### Stored dataset items
============

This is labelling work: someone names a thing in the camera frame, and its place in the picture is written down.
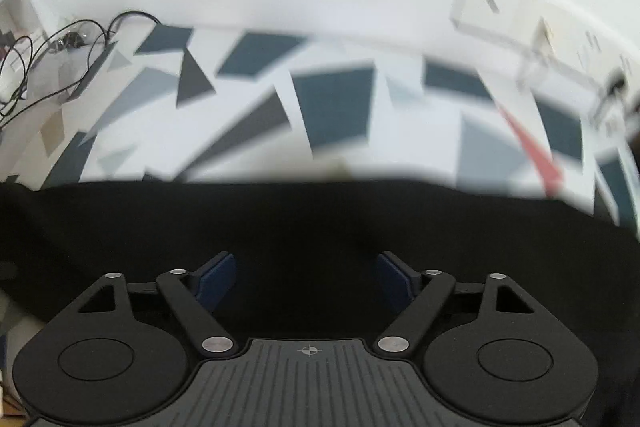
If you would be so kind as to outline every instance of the power outlet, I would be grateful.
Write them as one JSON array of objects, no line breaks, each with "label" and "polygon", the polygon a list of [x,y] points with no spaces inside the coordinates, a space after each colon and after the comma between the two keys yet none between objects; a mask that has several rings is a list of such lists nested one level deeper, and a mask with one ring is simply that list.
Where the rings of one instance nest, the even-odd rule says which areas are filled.
[{"label": "power outlet", "polygon": [[539,41],[543,27],[553,60],[599,86],[622,70],[628,96],[640,92],[640,50],[568,0],[454,0],[451,18],[460,30],[527,49]]}]

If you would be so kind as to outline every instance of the silver screw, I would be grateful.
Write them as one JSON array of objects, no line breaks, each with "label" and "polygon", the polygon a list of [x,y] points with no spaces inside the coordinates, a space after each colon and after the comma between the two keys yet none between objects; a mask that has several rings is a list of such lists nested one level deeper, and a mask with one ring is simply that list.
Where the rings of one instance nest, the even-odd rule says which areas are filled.
[{"label": "silver screw", "polygon": [[399,353],[409,347],[409,341],[402,337],[382,337],[378,341],[378,347],[390,353]]},{"label": "silver screw", "polygon": [[224,353],[234,347],[234,341],[226,337],[209,337],[202,341],[202,347],[212,353]]}]

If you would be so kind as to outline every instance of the gray gripper base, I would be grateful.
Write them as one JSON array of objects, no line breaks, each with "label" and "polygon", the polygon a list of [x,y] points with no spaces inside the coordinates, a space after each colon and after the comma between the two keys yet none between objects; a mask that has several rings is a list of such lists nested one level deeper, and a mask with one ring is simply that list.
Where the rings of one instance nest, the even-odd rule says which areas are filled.
[{"label": "gray gripper base", "polygon": [[[478,427],[434,399],[407,362],[361,341],[256,340],[204,363],[188,389],[131,427]],[[33,427],[53,427],[40,419]],[[559,427],[577,427],[565,422]]]}]

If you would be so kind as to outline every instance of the black fabric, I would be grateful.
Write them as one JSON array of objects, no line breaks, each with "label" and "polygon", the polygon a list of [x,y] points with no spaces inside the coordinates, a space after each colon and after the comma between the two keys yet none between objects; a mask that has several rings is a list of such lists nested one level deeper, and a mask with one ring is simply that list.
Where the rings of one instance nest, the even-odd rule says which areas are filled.
[{"label": "black fabric", "polygon": [[574,331],[600,367],[587,426],[640,425],[640,245],[559,201],[472,196],[412,181],[0,185],[2,289],[43,319],[108,271],[144,282],[235,254],[216,310],[236,339],[363,337],[394,315],[374,261],[463,282],[504,272]]}]

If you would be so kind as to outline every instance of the power cord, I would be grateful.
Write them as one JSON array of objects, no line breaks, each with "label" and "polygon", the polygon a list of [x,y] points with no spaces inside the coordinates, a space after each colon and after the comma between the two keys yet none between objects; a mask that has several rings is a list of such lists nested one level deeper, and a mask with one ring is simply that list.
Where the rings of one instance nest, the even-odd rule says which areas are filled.
[{"label": "power cord", "polygon": [[[60,94],[64,91],[66,91],[67,89],[70,89],[71,87],[77,86],[78,84],[80,84],[80,82],[82,82],[84,80],[84,78],[87,76],[87,74],[89,73],[89,71],[91,70],[91,66],[93,66],[93,63],[91,63],[90,61],[90,57],[91,57],[91,53],[94,50],[95,45],[98,43],[98,41],[100,40],[100,38],[104,38],[104,46],[103,46],[103,50],[107,47],[107,45],[109,44],[110,40],[111,40],[111,36],[117,32],[117,30],[120,28],[120,24],[122,23],[122,20],[127,18],[127,17],[131,17],[131,16],[141,16],[141,17],[145,17],[147,19],[152,20],[153,22],[155,22],[156,24],[160,24],[160,21],[154,17],[153,15],[147,13],[147,12],[143,12],[143,11],[138,11],[138,10],[128,10],[126,12],[120,13],[118,15],[116,15],[111,22],[109,23],[109,25],[107,26],[107,29],[105,30],[105,28],[99,23],[96,22],[93,19],[80,19],[77,21],[74,21],[68,25],[66,25],[65,27],[63,27],[62,29],[59,29],[57,32],[55,32],[53,35],[51,35],[50,37],[48,37],[36,50],[35,53],[33,53],[33,41],[31,41],[31,39],[28,36],[24,36],[24,37],[20,37],[18,39],[16,39],[16,41],[14,42],[14,44],[9,48],[9,50],[7,51],[6,56],[4,57],[4,60],[2,61],[2,64],[0,64],[0,74],[2,74],[2,68],[4,67],[4,63],[6,61],[7,56],[9,55],[9,53],[13,50],[16,53],[18,53],[17,50],[15,50],[15,45],[21,40],[21,39],[29,39],[29,41],[31,42],[31,54],[30,54],[30,59],[28,64],[24,63],[24,60],[22,59],[22,56],[18,53],[18,56],[20,56],[20,60],[22,61],[23,64],[23,71],[24,74],[22,76],[22,81],[20,82],[20,86],[17,87],[17,89],[14,90],[14,93],[11,95],[9,102],[5,103],[2,108],[5,108],[7,105],[9,105],[10,103],[14,102],[14,105],[12,105],[12,107],[9,109],[9,111],[7,113],[3,113],[2,109],[0,108],[0,116],[2,116],[2,120],[0,121],[0,132],[2,132],[4,130],[4,128],[9,125],[12,121],[15,120],[15,118],[17,118],[18,116],[20,116],[22,113],[24,113],[25,111],[29,110],[31,107],[39,104],[40,102],[44,102],[45,100],[48,100],[49,98],[52,98],[54,96],[56,96],[57,94]],[[38,54],[40,53],[40,51],[43,49],[44,46],[47,46],[52,39],[54,39],[56,36],[60,35],[60,33],[68,30],[69,28],[71,28],[72,26],[75,26],[77,24],[85,24],[85,23],[92,23],[95,24],[96,26],[98,26],[98,28],[100,28],[100,35],[98,35],[96,37],[96,39],[94,40],[94,43],[91,45],[91,48],[89,49],[89,54],[87,55],[87,68],[86,71],[84,73],[84,75],[82,76],[82,78],[80,78],[79,80],[76,80],[75,82],[72,82],[71,84],[68,84],[68,86],[62,87],[62,89],[59,89],[57,91],[54,91],[52,93],[49,93],[46,96],[43,96],[37,100],[34,100],[34,102],[31,102],[29,105],[27,105],[26,107],[23,107],[20,111],[18,111],[17,113],[15,113],[13,116],[11,116],[11,118],[9,118],[8,120],[5,121],[5,119],[7,117],[9,117],[12,112],[15,110],[15,107],[18,103],[18,99],[20,99],[20,97],[22,96],[22,94],[24,93],[24,91],[27,88],[27,79],[28,79],[28,74],[31,71],[32,67],[35,67],[40,59],[44,56],[41,55],[40,57],[38,57]]]}]

============

### Assignment
Scan the data above; copy every line where "would" appears.

### Solved problem
If you would be so kind as to outline every instance of the power outlet, I would be grateful.
If you would be so kind as to outline every instance of the silver screw, I would be grateful.
If you would be so kind as to outline every instance of the gray gripper base, I would be grateful.
If you would be so kind as to outline every instance of the black fabric, I would be grateful.
If you would be so kind as to outline every instance of the power cord, I would be grateful.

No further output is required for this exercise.